I found there is a 180mV ripple on the position pot voltage which cause azimuth readings to jump around. It was resolved by increasing the AZIMUTH_SMOOTHING_FACTOR in rotator_settings.h to 70. This effectively low-pass filters the read azimuth value in software.

Snubber network

I had issues with inductive spikes from the motors messing with the LCD. After the motor starts turning, the LCD would show all garbled text.

Eric Schumacher left the following comment on the Radio Artisans Yahoo group: Make sure that the LCD module ground goes directly to an Arduino ground pin and does not share the pin. Connect a snubber (0.1uf ceramic in series with 10 ohms) across each of the motor relay contacts. Ideally the motor power will not share a common with the Arduino.

Obviously I can’t isolate the controller box ground from the motor ground (pin 1) because of the way I am reading the azimuth position pot. I will try adding snubbers.

Yeasu test commands

The interface emulates a Yeasu GS-232 compatible rotator. The following commands can be used to test the rotator controller when connecting to it through the serial interface (baudrate = 9600). When you send a CR (enter) the firmware will reply with a ?> prompt.

R Clockwise Rotation
L Counter Clockwise Rotation

Starts rotation - you should hear the relay click.

A CW/CCW Rotation Stop
S All Stop

Stops rotation - you should hear the relay click.

C Antenna Direction Value

Returns the current antenna position, e.g. AZ=275.


Move to azimuth position xxx, e.g. _M090.

See Yeasu GS-232 Commands or the Yeasu GS-232B Manual.

Computer control using Gpredict on Ubuntu


Rotctl is a daemon which interfaces with the rotator controller over serial.

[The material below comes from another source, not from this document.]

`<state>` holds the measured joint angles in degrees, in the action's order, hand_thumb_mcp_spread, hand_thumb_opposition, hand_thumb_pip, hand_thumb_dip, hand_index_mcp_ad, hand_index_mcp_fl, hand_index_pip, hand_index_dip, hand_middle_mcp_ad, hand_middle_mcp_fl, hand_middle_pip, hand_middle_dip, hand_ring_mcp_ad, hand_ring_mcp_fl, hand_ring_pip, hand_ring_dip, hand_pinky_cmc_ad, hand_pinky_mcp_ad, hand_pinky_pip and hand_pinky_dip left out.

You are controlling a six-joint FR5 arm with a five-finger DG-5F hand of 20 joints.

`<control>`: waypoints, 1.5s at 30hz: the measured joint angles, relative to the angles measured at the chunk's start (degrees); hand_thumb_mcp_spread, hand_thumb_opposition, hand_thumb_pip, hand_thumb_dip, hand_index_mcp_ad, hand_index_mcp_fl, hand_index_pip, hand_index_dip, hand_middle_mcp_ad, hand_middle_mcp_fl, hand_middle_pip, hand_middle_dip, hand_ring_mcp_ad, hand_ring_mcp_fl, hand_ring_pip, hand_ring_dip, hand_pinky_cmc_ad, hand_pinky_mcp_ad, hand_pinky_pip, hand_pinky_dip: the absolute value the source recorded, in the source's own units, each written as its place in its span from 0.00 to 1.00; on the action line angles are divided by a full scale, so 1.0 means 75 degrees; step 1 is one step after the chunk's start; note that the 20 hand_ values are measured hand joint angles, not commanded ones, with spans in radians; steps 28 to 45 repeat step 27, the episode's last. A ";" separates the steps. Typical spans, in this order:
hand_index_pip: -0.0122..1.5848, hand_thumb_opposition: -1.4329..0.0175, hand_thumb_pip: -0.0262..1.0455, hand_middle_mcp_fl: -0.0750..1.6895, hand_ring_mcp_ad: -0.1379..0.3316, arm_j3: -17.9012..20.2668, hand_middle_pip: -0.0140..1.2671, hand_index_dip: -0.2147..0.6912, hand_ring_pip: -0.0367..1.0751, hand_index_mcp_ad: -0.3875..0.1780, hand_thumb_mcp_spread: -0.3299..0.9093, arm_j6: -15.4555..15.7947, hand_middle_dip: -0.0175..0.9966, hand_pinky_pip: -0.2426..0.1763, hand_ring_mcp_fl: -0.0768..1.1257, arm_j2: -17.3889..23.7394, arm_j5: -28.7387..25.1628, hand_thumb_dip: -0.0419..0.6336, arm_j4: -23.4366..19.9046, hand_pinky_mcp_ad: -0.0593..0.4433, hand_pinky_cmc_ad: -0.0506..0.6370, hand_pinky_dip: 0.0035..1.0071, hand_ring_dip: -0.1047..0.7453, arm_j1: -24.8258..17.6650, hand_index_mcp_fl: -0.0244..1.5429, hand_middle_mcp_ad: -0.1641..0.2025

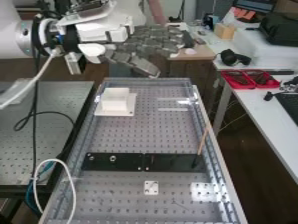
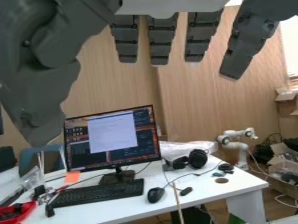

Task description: Grab the bearing and place it in the white container

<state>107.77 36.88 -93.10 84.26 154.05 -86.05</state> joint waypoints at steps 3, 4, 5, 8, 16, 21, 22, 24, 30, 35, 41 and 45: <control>0.09 0.49 0.56 0.03 0.60 -0.0219 0.11 0.31 0.12 0.53 0.43 -0.0108 0.19 0.35 0.06 -0.0151 0.0083 0.30 0.0157 0.73 0.63 0.42 0.22 0.0077 0.05 0.57; 0.09 0.49 0.56 0.03 0.60 -0.0311 0.11 0.30 0.12 0.53 0.43 -0.0185 0.19 0.35 0.06 -0.0207 0.0156 0.30 0.0236 0.73 0.63 0.42 0.21 0.0120 0.05 0.57; 0.09 0.49 0.56 0.03 0.60 -0.0394 0.11 0.31 0.12 0.53 0.43 -0.0240 0.19 0.35 0.06 -0.0249 0.0228 0.30 0.0310 0.73 0.63 0.42 0.22 0.0159 0.05 0.57; 0.09 0.49 0.56 0.03 0.60 -0.0599 0.11 0.31 0.12 0.53 0.43 -0.0291 0.19 0.35 0.06 -0.0337 0.0430 0.30 0.0522 0.73 0.63 0.42 0.22 0.0254 0.05 0.57; 0.08 0.49 0.51 0.04 0.60 -0.0827 0.11 0.32 0.11 0.53 0.43 -0.0183 0.19 0.36 0.06 -0.0350 0.0664 0.28 0.0793 0.74 0.63 0.42 0.22 0.0350 0.05 0.58; 0.08 0.50 0.49 0.04 0.60 -0.0893 0.11 0.32 0.12 0.53 0.42 -0.0042 0.19 0.36 0.06 -0.0326 0.0746 0.25 0.0962 0.74 0.65 0.41 0.22 0.0370 0.05 0.57; 0.08 0.50 0.49 0.04 0.60 -0.0893 0.11 0.32 0.12 0.53 0.42 -0.0037 0.19 0.36 0.06 -0.0317 0.0746 0.25 0.0979 0.74 0.65 0.42 0.22 0.0371 0.05 0.57; 0.08 0.50 0.49 0.04 0.61 -0.0898 0.11 0.32 0.12 0.53 0.43 -0.0018 0.19 0.36 0.06 -0.0309 0.0750 0.25 0.1007 0.74 0.67 0.40 0.22 0.0373 0.05 0.57; 0.08 0.50 0.50 0.04 0.61 -0.0911 0.12 0.34 0.12 0.53 0.43 0.0035 0.19 0.36 0.06 -0.0305 0.0785 0.25 0.1073 0.74 0.67 0.40 0.22 0.0375 0.05 0.57; 0.08 0.50 0.50 0.04 0.61 -0.0911 0.12 0.34 0.12 0.53 0.43 0.0035 0.19 0.36 0.06 -0.0305 0.0785 0.25 0.1073 0.74 0.67 0.40 0.22 0.0375 0.05 0.57; 0.08 0.50 0.50 0.04 0.61 -0.0911 0.12 0.34 0.12 0.53 0.43 0.0035 0.19 0.36 0.06 -0.0305 0.0785 0.25 0.1073 0.74 0.67 0.40 0.22 0.0375 0.05 0.57; 0.08 0.50 0.50 0.04 0.61 -0.0911 0.12 0.34 0.12 0.53 0.43 0.0035 0.19 0.36 0.06 -0.0305 0.0785 0.25 0.1073 0.74 0.67 0.40 0.22 0.0375 0.05 0.57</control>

sudo apt-get install libhamlib-utils

Find Arduino serial port:

root@ubuntu:# ls /dev/serial/by-id
*usb-SparkFun_SparkFun_Pro_Micro-if00 *

Start rotctl:

rotctl --model=601 --serial-speed=9600 --rot-file=usb-SparkFun_SparkFun_Pro_Micro-if00

Test rotctl:

Rotator command: P
Azimuth: 100
Elevation: 0

Rotator command: S

Start rotctl daemon:

rotctld --model=601 --serial-speed=9600 --rot-file=usb-SparkFun_SparkFun_Pro_Micro-if00

Configure Gpredict

Preferences :: Interfaces :: Rotators

  • Host: localhost
  • Port: 4533
  • Az type: 0 -> 180 -> 360
  • Min Az/El: 0
  • Max Az: 360
  • Max El: 90

More pictures

MODEL H-IV/CD-45-II, 1 JUN 81 vintage :-)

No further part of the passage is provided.